Going down the listing below, print exactly each line from the one with "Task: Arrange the" up to and including the one with "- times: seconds", and skip the rest.
########################################
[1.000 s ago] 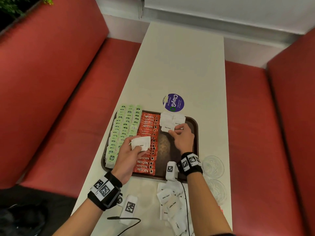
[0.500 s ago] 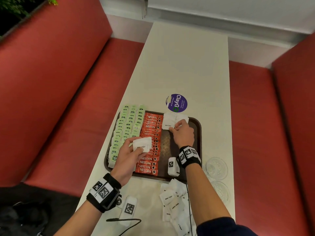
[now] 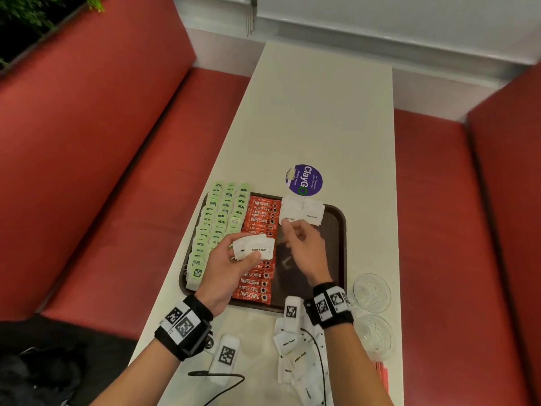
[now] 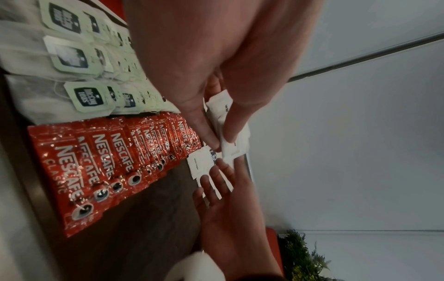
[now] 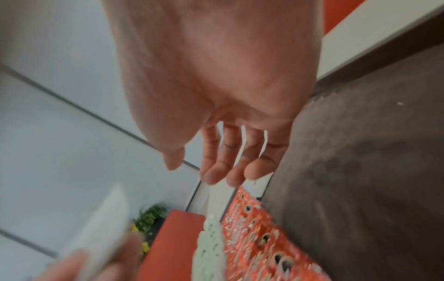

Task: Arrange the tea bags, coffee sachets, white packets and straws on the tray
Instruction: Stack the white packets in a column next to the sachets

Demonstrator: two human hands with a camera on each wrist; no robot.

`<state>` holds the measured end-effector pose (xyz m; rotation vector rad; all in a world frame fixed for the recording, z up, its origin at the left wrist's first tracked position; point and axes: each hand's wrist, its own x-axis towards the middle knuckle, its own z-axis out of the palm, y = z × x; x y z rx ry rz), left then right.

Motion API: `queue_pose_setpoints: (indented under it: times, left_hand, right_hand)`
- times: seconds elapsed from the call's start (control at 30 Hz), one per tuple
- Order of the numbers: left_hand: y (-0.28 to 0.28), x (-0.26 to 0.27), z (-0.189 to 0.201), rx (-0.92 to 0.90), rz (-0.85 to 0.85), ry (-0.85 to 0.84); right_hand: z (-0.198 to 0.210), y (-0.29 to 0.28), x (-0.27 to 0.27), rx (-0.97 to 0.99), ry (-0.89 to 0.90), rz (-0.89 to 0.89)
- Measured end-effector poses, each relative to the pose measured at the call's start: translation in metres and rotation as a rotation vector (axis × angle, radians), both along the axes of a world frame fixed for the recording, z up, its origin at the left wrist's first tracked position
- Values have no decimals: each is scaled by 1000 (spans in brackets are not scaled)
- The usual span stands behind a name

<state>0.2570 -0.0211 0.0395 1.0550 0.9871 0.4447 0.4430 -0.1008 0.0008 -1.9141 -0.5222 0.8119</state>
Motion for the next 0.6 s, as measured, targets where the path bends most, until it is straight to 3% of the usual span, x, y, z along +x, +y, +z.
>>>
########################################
EXERCISE ANSWER:
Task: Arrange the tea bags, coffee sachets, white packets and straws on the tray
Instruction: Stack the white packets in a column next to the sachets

Demonstrator: two human hands with a camera on each wrist; no robot.

`<state>` holds the measured end-effector pose (xyz m; rotation vector rad; all in a world frame fixed for the recording, z up, its origin at the left wrist's first tracked position; point and axes: each hand's wrist, its own x-axis towards the middle knuckle, its own z-axis out of the palm, y = z × x; x y z rx ry rz), left then right.

Motion API: `queue_pose_setpoints: (indented under it: times, left_hand, right_hand)`
- times: seconds elapsed from the call's start (control at 30 Hz), one per tuple

The work on this exercise has been finished.